NOT FOR PUBLICATION FILED UNITED STATES COURT OF APPEALS MAR 20 2025 MOLLY C. DWYER, CLERK U.S. COURT OF APPEALS FOR THE NINTH CIRCUIT
MICHAEL MCGRANAHAN, No. 24-1037 D.C. No. Plaintiff - Appellant, 5:22-cv-00125-FLA-kk v. MEMORANDUM* GEICO INDEMNITY COMPANY,
Defendant - Appellee,
and
GEICO GENERAL INSURANCE COMPANY, DOES, 1 through 100, inclusive,
Defendants.
Appeal from the United States District Court for the Central District of California Fernando L. Aenlle-Rocha, District Judge, Presiding
Argued and Submitted January 15, 2025 Pasadena, California
Before: GOULD, FRIEDLAND, and BENNETT, Circuit Judges. Dissent by Judge FRIEDLAND.
* This disposition is not appropriate for publication and is not precedent except as provided by Ninth Circuit Rule 36-3. Plaintiff-Appellant Michael McGranahan appeals the district court’s grant of
summary judgment for Defendant-Appellee GEICO Indemnity Co. (“Geico”) in a
suit asserting breach of the implied covenant of good faith and fair dealing. We
have jurisdiction under 28 U.S.C. § 1291. We review de novo the district court’s
grant of summary judgment. See 3500 Sepulveda, LLC v. Macy’s W. Stores, Inc.,
980 F.3d 1317, 1321 (9th Cir. 2020). We affirm.
1. California law implies a covenant of good faith and fair dealing in
liability insurance policies. That implied covenant recognizes an implied duty to
settle. Graciano v. Mercury Gen. Corp., 231 Cal. App. 4th 414, 425 (2014). An
element for breach of the implied duty to settle is that the insurer “unreasonably
failed to accept an otherwise reasonable offer within the time specified by the third
party for acceptance.” Id. at 426. The reasonableness of an insurer’s conduct is a
question of law where “evidence is undisputed and only one reasonable inference
can be drawn from the evidence.” Pinto v. Farmers Ins. Exch., 61 Cal. App. 5th
676, 689 (2021) (quoting Chateau Chamberay Homeowners Ass’n v. Associated
Int’l Ins. Co., 90 Cal. App. 4th 335, 346 (2001)). In evaluating whether an insurer
unreasonably failed to accept a settlement offer, “the critical issue is the
reasonableness of the insurer’s conduct under the facts of the particular case.” Id.

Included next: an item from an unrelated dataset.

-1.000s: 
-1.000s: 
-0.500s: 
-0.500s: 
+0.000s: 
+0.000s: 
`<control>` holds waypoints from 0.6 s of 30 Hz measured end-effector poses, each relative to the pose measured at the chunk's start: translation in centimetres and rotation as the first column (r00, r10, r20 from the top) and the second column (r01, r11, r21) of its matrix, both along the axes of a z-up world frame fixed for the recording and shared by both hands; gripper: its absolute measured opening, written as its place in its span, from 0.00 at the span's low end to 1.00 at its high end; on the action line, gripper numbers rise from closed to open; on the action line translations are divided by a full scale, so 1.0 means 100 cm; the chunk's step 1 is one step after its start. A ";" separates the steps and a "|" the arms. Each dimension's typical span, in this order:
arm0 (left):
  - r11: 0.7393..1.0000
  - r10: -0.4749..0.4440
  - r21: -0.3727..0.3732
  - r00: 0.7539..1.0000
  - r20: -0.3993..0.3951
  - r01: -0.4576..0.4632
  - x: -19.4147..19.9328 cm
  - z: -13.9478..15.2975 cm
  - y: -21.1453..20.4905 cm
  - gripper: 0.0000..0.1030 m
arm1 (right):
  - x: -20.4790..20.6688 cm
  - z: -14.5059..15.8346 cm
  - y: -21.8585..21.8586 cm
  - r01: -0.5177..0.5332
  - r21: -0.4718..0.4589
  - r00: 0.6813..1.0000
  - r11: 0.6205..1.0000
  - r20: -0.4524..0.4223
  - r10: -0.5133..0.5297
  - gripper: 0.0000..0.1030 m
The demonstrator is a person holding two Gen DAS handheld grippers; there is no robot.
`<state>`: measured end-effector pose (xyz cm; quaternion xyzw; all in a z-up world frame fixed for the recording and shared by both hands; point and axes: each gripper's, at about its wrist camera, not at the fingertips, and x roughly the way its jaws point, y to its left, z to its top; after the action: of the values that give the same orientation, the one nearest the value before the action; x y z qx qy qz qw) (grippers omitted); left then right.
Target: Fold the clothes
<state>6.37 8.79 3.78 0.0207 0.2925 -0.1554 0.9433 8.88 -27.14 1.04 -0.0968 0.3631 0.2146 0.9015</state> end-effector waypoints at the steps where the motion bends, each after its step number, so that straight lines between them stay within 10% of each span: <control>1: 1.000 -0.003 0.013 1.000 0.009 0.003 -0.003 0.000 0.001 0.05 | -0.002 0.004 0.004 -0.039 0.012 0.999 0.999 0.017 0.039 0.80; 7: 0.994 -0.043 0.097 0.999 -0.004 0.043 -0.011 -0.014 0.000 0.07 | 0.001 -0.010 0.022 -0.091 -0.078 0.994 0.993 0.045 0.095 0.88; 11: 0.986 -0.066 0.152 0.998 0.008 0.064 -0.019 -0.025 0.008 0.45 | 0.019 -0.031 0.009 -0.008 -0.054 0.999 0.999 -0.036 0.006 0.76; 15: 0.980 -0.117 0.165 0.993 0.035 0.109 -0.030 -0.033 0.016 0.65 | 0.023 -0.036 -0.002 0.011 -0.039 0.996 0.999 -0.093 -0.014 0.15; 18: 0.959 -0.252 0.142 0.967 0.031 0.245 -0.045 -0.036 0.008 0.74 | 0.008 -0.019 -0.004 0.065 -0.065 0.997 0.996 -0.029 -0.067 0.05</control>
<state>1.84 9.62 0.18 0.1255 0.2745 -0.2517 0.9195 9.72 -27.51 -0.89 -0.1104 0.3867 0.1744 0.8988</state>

at 687 (cleaned up) (quoting Wilson v. 21st Century Ins. Co., 42 Cal. 4th 713, 723
(2007)).
2 24-1037 2. Whether an insurer’s decision was reasonable “is necessarily
dependent on the amount of information at the insurer’s disposal at the time of the
settlement decision, when considering the totality of the circumstances.” Spradlin
v. GEICO Indem. Co., 2019 WL 6481304, at *20 (C.D. Cal. Aug. 1, 2019). Before
receiving the demand letter, Geico attempted nine times to obtain McGranahan’s
medical records and bills—repeatedly stating that these documents were
“essential” to its evaluation. On July 20, 2015, Geico received McGranahan’s
demand letter with a response deadline of August 17, 2015. Geico asked again for
corroborating medical records or medical authorization forms on August 6.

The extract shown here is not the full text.